Terzigno, arrestati i proprietari di cava Vitiello
E il tribunale di Nola respinge l'istanza di sequestro della Sari
Terzigno. Arriva ancora una volta dal tribunale di Nola la doccia fredda per i cittadini che si battono contro la discarica nel Parco Vesuvio. Il gip ha respinto la richiesta di sequestro di cava Sari, avanzata dai comitati nei giorni caldi della protesta. Ci speravano, i rappresentanti dei movimenti; invece il provvedimento del gip, come spiega lo stesso capo della Procura, Paolo Mancuso, «conferma quanto già sostenuto da noi in merito all’inesistenza di documentati allarmi relativi all’inquinamento delle falde derivante dall’attività della discarica». La replica dei comitati non si è fatta attendere: «Con un tempismo record la Procura analizza e rigetta i vari esposti presentati dai comitati cittadini, senza nemmeno attendere le perizie tecniche che il pm Visone ha già annunciato di disporre sull’area», spiegano in un comunicato, e comunque ribadiscono la loro richiesta di «accertare e verificare i danni all’ambiente e, nelle more degli accertamenti, chiudere agli sversamenti la cava ex Sari». Nonostante la batosta, dunque, la battaglia continua. Si fermano, invece, i motori di escavatori e autocarri della famiglia Vitiello, i proprietari della seconda cava, individuata nel 2008 dal governo come discarica e poi recentemente cancellata, dopo le proteste.

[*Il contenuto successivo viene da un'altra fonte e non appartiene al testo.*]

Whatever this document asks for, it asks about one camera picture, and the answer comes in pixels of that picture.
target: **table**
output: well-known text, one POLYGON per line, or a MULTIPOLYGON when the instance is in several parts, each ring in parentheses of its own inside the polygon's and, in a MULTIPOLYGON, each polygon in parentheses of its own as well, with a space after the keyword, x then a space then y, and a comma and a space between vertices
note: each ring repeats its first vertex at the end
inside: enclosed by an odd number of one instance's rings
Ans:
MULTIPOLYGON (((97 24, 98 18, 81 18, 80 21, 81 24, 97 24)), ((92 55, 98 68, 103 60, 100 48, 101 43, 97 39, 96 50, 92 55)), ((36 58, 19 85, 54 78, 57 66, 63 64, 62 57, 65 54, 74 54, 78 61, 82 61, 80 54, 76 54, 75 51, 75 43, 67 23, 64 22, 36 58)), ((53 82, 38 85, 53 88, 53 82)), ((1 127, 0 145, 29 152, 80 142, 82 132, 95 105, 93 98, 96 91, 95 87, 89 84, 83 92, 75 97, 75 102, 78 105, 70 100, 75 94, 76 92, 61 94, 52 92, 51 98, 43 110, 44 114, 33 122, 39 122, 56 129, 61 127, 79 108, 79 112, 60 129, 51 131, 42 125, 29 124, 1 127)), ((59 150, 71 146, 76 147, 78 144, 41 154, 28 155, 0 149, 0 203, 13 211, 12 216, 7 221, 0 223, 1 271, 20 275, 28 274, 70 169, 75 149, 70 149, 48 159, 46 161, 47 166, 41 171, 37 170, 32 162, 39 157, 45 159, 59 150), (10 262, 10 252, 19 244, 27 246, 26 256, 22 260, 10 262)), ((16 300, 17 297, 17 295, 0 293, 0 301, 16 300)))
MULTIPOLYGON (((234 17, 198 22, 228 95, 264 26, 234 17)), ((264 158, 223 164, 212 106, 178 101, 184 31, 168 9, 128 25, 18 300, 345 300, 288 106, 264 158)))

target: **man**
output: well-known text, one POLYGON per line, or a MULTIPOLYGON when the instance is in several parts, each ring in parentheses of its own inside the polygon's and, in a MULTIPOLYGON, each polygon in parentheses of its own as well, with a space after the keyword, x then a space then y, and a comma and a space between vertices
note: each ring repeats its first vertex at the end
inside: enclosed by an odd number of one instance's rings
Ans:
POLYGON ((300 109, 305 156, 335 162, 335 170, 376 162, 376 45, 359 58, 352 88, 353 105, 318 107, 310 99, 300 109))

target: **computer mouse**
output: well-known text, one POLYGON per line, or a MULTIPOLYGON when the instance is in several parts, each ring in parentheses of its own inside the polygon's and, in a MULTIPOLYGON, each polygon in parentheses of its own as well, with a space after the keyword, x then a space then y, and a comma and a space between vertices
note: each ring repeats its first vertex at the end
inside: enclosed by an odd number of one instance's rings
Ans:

Ogni giorno estraevano fino a 4.000 metri cubi di pietra lavica e sabbia e le rivendevano a ditte già sospettate di contiguità con le organizzazioni criminali della zona, a 10 euro al metro cubo. Non potevano farlo: sia perché l’area era ormai stata acquisita dalla presidenza del Consiglio dei ministri, sia perché l’estrazione della pietra nell’area protetta è vietata da anni. Nonostante la presenza di centinaia di poliziotti e carabinieri, invece, Giovanni e Alfredo Vitiello, padre e figlio, andavano avanti imperterriti: da ieri sono stati arrestati con l’accusa di furto aggravato e continuato.